■ WORK REQUEST
Report each line of the records below that holds the word "trace".

[[ DATASET, beginning ]]

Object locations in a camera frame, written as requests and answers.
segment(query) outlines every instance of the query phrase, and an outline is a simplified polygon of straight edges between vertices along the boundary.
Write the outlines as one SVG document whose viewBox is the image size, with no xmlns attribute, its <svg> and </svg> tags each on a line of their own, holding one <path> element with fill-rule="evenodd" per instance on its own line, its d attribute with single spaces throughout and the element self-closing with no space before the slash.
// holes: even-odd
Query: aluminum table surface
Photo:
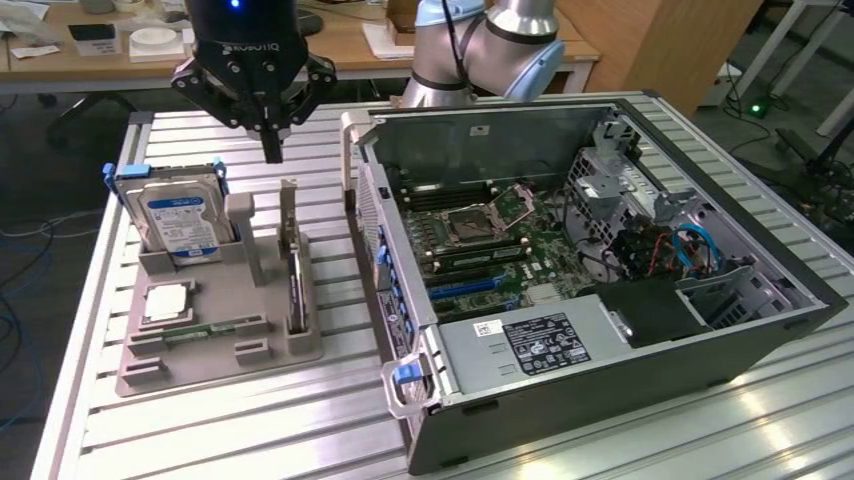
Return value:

[[ DATASET, end ]]
[[ DATASET, beginning ]]

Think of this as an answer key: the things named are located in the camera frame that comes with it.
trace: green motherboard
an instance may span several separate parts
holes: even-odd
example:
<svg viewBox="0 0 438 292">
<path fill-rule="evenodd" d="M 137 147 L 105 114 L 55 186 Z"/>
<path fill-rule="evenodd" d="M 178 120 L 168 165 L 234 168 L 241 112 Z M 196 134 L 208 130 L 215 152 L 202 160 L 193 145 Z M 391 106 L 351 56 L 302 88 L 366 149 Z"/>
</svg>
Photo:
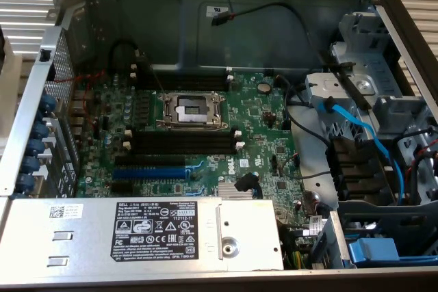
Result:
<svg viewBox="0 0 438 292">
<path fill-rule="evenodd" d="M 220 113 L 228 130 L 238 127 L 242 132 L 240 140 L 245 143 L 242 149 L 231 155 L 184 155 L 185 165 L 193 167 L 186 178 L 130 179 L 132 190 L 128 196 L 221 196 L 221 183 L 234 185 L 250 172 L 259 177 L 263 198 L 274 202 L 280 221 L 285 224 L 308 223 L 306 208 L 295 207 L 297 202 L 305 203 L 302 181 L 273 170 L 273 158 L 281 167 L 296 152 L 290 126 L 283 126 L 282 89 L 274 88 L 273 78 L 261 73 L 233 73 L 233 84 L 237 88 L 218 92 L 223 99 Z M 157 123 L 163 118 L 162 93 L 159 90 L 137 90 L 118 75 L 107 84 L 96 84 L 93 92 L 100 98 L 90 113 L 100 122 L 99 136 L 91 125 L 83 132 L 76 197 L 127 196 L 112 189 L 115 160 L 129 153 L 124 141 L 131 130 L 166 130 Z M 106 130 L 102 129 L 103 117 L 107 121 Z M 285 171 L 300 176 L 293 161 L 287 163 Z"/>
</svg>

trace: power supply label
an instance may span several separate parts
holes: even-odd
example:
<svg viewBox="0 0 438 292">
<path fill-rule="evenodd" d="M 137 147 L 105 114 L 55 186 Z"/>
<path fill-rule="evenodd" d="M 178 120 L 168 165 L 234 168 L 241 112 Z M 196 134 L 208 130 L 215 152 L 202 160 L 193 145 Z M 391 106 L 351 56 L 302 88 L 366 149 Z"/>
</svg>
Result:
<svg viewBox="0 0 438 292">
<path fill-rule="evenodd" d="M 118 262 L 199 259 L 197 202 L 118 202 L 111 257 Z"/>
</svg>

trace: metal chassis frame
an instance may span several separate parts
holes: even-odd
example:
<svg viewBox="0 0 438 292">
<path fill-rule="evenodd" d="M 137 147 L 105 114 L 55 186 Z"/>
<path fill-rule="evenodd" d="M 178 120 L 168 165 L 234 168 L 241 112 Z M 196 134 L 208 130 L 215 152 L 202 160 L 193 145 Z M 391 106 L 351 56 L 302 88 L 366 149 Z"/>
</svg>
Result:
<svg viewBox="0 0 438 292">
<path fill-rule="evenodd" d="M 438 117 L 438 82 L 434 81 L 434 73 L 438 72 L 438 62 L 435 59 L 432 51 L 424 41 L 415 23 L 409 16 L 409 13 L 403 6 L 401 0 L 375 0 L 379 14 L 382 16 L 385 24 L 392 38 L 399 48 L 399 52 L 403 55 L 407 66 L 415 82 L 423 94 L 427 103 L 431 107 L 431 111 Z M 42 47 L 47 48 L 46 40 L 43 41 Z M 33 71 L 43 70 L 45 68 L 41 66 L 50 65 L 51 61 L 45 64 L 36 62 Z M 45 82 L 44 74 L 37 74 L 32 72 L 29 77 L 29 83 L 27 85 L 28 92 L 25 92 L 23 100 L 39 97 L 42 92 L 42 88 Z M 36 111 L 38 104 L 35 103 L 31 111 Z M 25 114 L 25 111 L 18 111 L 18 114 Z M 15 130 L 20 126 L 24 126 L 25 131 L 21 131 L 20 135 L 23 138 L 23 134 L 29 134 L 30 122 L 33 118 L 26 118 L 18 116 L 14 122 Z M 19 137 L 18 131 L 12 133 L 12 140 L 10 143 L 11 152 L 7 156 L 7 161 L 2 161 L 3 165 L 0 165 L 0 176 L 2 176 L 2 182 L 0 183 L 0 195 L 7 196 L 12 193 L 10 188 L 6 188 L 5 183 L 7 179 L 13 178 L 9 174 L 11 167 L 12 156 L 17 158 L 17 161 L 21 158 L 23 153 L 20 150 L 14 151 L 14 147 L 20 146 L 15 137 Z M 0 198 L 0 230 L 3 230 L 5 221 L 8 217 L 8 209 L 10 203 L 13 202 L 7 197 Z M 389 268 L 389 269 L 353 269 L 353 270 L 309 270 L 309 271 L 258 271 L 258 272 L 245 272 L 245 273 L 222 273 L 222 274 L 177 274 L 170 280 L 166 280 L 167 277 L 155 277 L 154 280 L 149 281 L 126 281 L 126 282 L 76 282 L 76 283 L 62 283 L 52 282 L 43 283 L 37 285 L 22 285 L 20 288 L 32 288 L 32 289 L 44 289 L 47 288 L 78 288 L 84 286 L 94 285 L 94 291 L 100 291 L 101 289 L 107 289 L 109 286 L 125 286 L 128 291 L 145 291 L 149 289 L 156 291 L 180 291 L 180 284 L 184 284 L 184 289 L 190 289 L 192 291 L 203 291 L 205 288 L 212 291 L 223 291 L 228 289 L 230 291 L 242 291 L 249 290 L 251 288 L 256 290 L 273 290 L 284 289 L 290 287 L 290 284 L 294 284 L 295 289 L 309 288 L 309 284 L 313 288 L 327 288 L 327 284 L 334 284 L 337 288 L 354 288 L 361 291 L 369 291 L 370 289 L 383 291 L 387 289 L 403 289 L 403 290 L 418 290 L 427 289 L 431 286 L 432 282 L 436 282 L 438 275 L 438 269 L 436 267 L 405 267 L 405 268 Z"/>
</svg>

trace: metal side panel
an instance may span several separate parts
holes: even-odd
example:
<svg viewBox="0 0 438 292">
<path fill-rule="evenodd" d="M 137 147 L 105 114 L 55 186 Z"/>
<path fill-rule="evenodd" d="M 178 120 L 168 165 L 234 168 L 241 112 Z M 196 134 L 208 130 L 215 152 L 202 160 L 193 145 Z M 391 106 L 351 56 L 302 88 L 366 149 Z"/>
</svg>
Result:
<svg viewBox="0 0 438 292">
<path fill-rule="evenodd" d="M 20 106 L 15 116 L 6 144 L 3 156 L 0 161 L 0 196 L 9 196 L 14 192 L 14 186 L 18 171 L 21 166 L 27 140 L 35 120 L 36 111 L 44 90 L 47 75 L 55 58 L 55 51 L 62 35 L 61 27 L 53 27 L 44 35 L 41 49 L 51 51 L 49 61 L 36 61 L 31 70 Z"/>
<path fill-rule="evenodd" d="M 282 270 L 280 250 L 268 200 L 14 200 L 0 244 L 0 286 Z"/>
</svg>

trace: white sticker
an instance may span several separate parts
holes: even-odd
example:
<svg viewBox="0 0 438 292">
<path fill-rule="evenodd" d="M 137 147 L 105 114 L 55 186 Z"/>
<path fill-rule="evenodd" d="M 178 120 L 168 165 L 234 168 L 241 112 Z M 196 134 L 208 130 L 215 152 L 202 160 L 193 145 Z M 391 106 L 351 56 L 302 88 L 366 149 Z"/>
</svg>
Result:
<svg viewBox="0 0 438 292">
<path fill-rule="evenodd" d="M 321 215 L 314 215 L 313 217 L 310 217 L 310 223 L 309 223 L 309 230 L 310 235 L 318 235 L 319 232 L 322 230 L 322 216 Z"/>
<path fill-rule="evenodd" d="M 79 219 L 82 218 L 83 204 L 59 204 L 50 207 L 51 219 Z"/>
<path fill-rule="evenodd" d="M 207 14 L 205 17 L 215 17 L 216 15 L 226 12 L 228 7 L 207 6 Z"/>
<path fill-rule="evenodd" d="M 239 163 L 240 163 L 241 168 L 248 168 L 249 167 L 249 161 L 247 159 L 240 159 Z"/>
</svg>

[[ DATASET, end ]]

■ FINISHED EXERCISE
trace: green motherboard
trace: power supply label
trace: metal chassis frame
trace: metal side panel
trace: white sticker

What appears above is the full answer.